Working with Tcl Strings in C

Tcl likes to think of all strings as the same sort of thing: sequences of characters that happen to be Unicode characters. Any character can be used. Binary strings just happen to be a subset of the entire space of strings where the characters correspond to bytes; there are no other restrictions. (In Tcl 7 and before, this was very much not the case; strings were totally C strings and so binary data couldn't be handled at all.)

However, this happy model hides quite a bit of complexity. This means that when working with Tcl's strings in C, you have to consider how you are working with them. You, the programmer, know what you are doing with them and what you need of your inputs.

Binary Strings

Binary strings are conceptually sequences of bytes.

Binary strings have their own Tcl_ObjType implementation, bytearray.

Consuming a binary string

To read a binary string, use Tcl_GetByteArrayFromObj() to get the byte sequence and length from the string. The Tcl_Obj value that you pass in will probably come from an argument or by reading a variable.

Producing a binary string

To produce a binary string value for Tcl to use (e.g., as contents of a variable or the result of a command), use Tcl_NewByteArrayObj(). You need to give the byte array buffer and length of the byte sequence; Tcl will copy this.

Unicode Strings

Unicode strings are conceptually sequences of Unicode characters, i.e., a sequence of values of the type Tcl_UniChar (whose size will vary with Tcl versions and build options).
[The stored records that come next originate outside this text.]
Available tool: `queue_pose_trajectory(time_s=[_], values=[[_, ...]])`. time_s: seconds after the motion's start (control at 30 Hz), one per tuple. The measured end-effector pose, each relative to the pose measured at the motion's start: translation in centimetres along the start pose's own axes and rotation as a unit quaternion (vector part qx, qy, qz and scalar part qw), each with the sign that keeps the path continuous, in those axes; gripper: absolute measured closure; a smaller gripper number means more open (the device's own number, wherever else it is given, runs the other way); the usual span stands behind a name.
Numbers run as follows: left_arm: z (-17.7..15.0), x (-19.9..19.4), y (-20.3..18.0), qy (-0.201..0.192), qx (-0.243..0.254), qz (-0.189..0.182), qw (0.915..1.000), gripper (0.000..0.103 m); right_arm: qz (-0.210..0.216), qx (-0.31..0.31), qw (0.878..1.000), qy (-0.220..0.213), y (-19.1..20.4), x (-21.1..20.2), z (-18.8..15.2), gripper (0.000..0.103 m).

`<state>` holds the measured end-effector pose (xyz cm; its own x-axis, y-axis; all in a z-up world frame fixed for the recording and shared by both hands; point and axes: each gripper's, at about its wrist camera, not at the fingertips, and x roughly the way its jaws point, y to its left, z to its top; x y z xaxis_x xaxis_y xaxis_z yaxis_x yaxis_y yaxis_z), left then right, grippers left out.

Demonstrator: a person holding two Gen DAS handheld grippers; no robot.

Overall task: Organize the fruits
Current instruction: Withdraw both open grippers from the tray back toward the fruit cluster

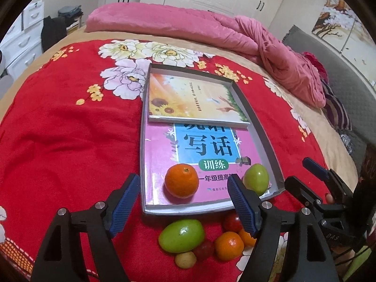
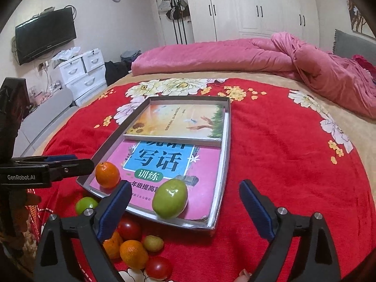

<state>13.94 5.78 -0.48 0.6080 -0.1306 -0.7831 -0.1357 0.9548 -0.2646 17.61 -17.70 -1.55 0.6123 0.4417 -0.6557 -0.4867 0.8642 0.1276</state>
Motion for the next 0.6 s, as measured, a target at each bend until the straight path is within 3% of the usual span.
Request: queue_pose_trajectory(time_s=[0.6], values=[[-0.3,-2.2,1.1,-0.003,-0.006,-0.008,0.9999,0.025,-0.005,-0.015,0.999,-0.029,0.6,-2.5,0.3,0.008]])
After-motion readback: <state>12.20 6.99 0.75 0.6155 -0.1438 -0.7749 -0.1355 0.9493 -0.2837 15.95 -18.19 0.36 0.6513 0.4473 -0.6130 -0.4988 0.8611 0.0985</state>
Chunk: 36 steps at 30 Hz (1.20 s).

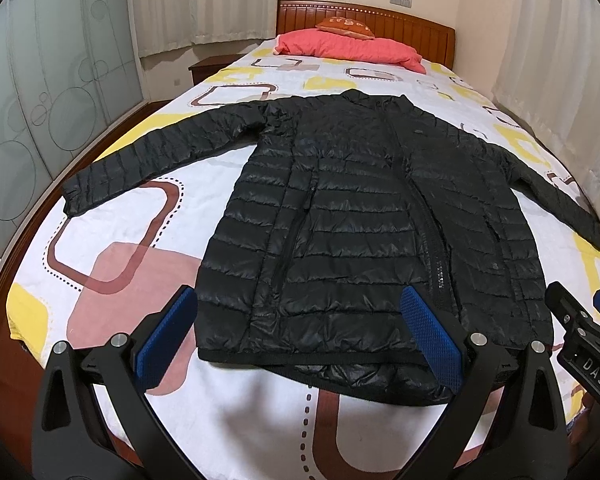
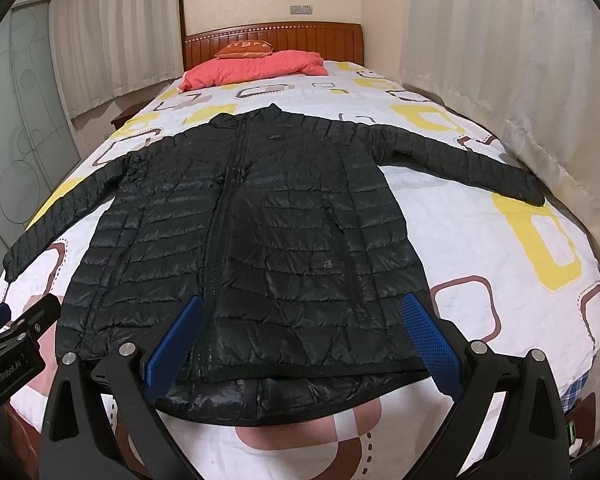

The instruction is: Fold large clothes

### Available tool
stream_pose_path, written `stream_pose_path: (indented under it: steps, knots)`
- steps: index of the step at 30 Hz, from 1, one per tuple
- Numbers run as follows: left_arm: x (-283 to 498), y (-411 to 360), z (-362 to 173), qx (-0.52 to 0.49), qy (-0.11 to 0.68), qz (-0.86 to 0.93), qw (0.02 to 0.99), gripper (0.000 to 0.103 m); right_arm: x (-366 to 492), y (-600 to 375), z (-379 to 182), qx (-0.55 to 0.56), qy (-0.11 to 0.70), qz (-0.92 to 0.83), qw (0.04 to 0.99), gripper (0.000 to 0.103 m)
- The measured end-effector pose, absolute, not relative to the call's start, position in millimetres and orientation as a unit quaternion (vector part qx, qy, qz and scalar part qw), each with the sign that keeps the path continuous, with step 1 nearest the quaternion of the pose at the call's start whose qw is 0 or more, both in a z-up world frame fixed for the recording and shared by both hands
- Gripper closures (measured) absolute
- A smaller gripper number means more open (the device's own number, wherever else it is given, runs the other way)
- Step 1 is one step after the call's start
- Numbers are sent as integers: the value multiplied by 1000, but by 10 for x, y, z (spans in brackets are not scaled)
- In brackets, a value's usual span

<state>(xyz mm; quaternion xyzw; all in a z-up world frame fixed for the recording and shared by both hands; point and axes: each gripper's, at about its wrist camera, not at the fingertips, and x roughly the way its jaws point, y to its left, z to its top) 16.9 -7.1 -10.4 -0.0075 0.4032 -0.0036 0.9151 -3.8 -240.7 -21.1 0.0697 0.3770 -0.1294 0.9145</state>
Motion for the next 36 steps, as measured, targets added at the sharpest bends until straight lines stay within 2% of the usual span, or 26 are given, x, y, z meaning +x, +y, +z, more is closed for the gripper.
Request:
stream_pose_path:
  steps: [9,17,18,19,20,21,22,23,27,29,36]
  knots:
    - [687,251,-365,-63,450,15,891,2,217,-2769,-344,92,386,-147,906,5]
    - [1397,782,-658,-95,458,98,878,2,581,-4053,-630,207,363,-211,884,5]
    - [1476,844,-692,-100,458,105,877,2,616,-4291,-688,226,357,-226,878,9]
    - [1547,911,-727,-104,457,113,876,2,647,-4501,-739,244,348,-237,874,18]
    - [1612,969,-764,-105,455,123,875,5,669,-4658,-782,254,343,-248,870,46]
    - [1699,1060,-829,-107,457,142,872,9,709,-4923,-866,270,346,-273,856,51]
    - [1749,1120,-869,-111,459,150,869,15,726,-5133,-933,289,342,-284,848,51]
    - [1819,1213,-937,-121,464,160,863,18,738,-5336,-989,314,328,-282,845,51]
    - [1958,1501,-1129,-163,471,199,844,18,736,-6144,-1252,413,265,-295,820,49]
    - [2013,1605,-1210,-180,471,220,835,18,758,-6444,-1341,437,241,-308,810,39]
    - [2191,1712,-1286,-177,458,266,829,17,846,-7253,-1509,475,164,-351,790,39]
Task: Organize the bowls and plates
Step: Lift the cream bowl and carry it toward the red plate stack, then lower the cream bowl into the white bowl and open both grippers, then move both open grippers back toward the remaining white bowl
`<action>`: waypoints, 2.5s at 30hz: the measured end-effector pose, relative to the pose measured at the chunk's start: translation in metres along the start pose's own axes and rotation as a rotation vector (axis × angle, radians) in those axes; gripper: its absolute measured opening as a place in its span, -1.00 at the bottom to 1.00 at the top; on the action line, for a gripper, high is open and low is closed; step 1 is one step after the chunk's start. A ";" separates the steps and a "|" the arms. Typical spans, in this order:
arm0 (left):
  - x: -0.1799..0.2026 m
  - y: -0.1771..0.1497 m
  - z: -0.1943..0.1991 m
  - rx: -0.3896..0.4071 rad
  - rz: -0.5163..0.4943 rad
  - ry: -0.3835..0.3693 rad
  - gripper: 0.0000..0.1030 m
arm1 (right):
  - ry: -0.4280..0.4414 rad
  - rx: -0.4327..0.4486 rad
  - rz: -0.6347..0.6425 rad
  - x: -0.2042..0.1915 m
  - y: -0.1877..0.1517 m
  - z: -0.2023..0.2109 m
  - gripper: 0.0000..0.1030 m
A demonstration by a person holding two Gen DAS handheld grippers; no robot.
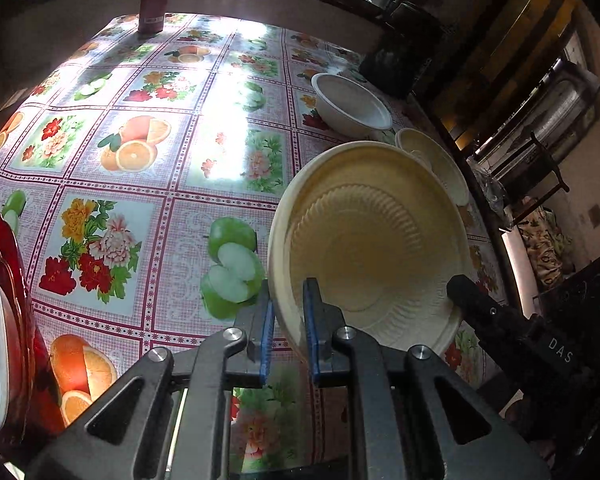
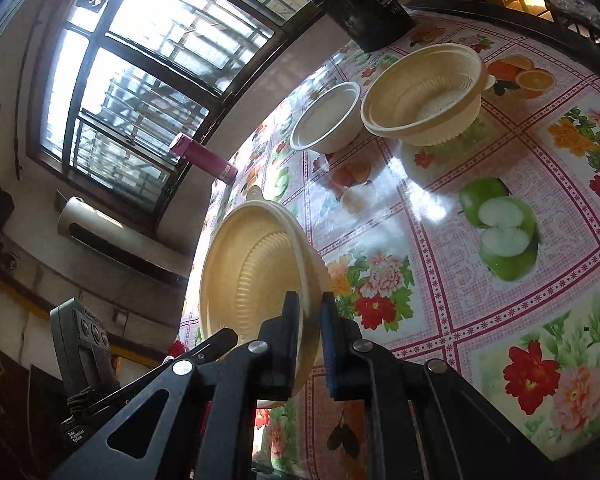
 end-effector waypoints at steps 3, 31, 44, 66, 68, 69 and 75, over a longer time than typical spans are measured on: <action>-0.008 -0.008 0.014 0.029 0.002 0.002 -0.76 | 0.011 0.003 0.033 -0.015 -0.008 0.008 -0.80; -0.207 -0.069 0.134 0.215 0.267 0.227 -0.70 | 0.152 -0.252 0.427 -0.222 -0.132 -0.100 -0.80; -0.237 -0.076 0.134 0.210 0.297 0.285 -0.71 | 0.097 -0.281 0.496 -0.232 -0.165 -0.136 -0.73; -0.123 -0.063 0.147 0.470 0.072 0.173 0.90 | 0.093 -0.041 0.414 -0.123 -0.088 -0.058 0.99; -0.103 -0.062 0.128 0.406 0.052 0.095 1.00 | 0.071 -0.019 0.401 -0.102 -0.079 -0.046 0.99; -0.093 -0.062 0.119 0.380 0.038 0.077 1.00 | 0.061 -0.008 0.397 -0.091 -0.076 -0.039 0.99; -0.037 -0.066 0.082 0.327 -0.084 0.111 1.00 | 0.037 0.071 0.353 -0.044 -0.056 -0.002 0.99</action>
Point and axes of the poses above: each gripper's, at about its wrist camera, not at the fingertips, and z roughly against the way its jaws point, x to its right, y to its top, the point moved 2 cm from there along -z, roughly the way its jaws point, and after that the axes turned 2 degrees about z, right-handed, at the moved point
Unicode strings have their own Tcl_ObjType implementation, unicode.

Consuming a unicode string

Tcl_GetUnicodeFromObj() is your primary tool as NUL (\u0000) characters are definitely possible and legal. Also useful will be Tcl_GetUniChar(), Tcl_GetCharLength(), Tcl_GetRange().

Producing a unicode string

The main tool is Tcl_NewUnicodeObj(), but Tcl_AppendUnicodeToObj() and Tcl_AppendObjToObj() may be helpful too.

General Strings

Here, I refer to strings used for things like option names in command arguments and error messages and stack traces; there will be very few non-ASCII characters that you care about as the only ones you are looking for really are ASCII. If you're only working with strings to really interface with Tcl, this is the type of string you probably care about.

In this case, directly accessing the bytes field directly is OK, but using Tcl_GetString() and Tcl_GetStringFromObj() are preferred. If you are creating them, Tcl_NewStringObj() and Tcl_ObjPrintf() are useful tools. Writing to a bytes field of an object is usually not a good idea, unless you are in the process of creating that object or specifically writing the updateStringProc or setFromAnyProc implementations of a Tcl_ObjType.

General strings do not have a specific Tcl_ObjType; they're the information that (in Tcl 8.*) is not held in type-specific data.